Unfortunately, none were able to provide this information. Where does all of this leave you as a consumer?

Our Final Thoughts About Easy Glutes

Returning to the FDA article cited earlier, they emphasize that at this time, they’re “not aware of scientific information to support many of the promotional claims being made for numerous devices being widely promoted on television, infomercials, newspapers, and magazines.”

What about Easy Glutes’ specific claims that it could help you “improve muscle tone, improve fitness, and strengthen muscles”?
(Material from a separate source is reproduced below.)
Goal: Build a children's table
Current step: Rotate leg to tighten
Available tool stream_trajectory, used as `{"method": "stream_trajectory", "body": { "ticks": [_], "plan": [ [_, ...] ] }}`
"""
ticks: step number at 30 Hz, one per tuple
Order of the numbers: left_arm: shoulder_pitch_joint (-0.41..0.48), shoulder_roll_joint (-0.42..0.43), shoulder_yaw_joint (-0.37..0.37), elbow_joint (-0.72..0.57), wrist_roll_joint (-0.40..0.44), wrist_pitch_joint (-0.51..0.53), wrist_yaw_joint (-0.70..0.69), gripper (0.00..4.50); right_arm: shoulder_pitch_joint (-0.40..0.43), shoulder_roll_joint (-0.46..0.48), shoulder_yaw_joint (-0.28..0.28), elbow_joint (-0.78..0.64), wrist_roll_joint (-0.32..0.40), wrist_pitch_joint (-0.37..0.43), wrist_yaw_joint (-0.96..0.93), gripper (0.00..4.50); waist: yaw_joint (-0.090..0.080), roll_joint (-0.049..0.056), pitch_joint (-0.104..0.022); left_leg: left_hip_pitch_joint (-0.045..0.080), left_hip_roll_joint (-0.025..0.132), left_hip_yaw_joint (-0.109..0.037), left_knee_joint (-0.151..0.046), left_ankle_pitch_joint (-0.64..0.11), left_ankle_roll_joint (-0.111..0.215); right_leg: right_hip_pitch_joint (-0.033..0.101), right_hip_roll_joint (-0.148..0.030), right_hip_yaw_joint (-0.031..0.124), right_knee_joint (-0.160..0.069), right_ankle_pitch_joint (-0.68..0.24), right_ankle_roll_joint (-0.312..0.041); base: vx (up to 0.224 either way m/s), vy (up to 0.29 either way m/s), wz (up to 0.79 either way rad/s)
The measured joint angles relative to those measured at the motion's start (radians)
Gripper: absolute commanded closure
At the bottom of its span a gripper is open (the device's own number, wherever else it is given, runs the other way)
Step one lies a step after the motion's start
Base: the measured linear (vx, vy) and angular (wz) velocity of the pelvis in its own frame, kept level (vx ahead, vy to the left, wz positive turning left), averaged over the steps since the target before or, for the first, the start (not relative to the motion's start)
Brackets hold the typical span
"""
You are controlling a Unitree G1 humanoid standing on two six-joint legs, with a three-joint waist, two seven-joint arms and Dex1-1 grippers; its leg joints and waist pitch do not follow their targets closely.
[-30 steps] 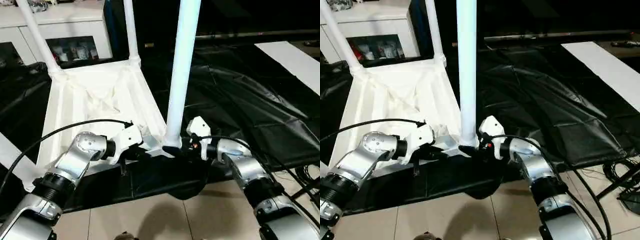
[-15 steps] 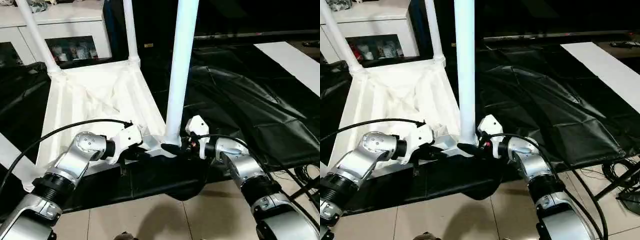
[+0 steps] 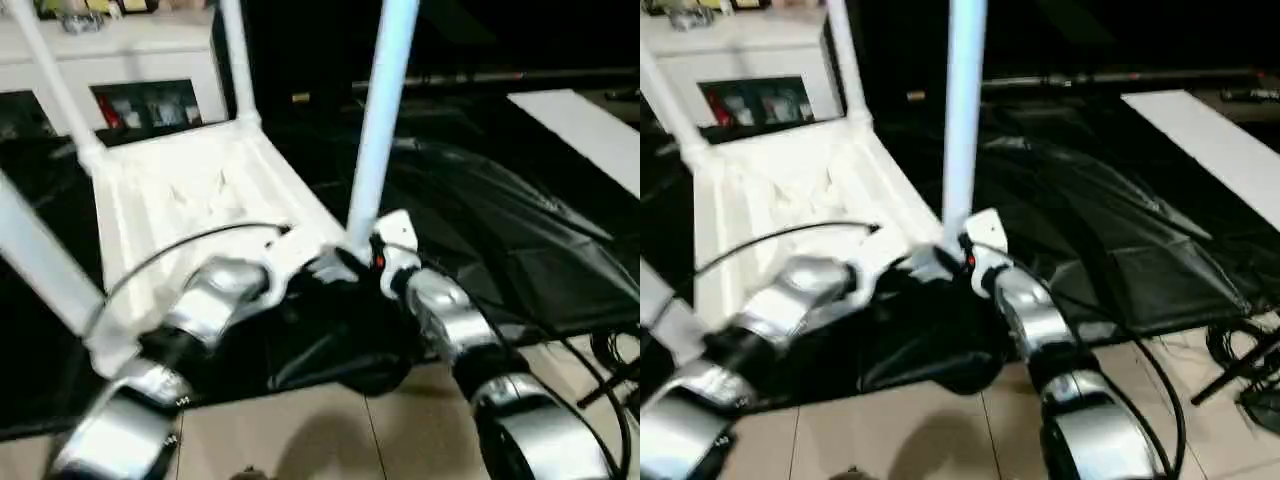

In a rehabilitation setting, the FDA tells us that EMS devices can be used to re-educate and relax muscles, prevent atrophy, increase range of motion, and treat other major issues, such as recovery from a car accident. And during this process, they tell us these muscles can be strengthened and toned to some extent, but they likely won’t “create a major change in your appearance without the addition of diet and regular exercise.”

Bottom line: If you think any EMS device is going to deliver results similar to going to the gym—but without actually going to the gym, this data indicates you’ll want to maintain more realistic expectations.

And as the FDA outlines, even if EMS technology always lived up to every manufacturer’s marketing claims, you wouldn’t be able to see your newly toned muscles if they’re covered in a layer of fat, which is where a balanced diet and regular exercise come in.

And speaking of realistic expectations: To varying degrees, the contractions caused by an EMS device can make using the muscle difficult, depending on their intensity. As such, it might not always be comfortable or easy to use Easy Glutes around the house, as shown in their commercial.

In the end, while Easy Glutes is promoted by Dr. Andrew Ordon of the TV’s “The Doctors,” this doesn’t mean that you should forego speaking with your family physician before making a purchase. They’ll help you decide if an EMS device will deliver meaningful value based on your goals, and if so, different features (number of intensity levels/programs, etc.) that you should consider.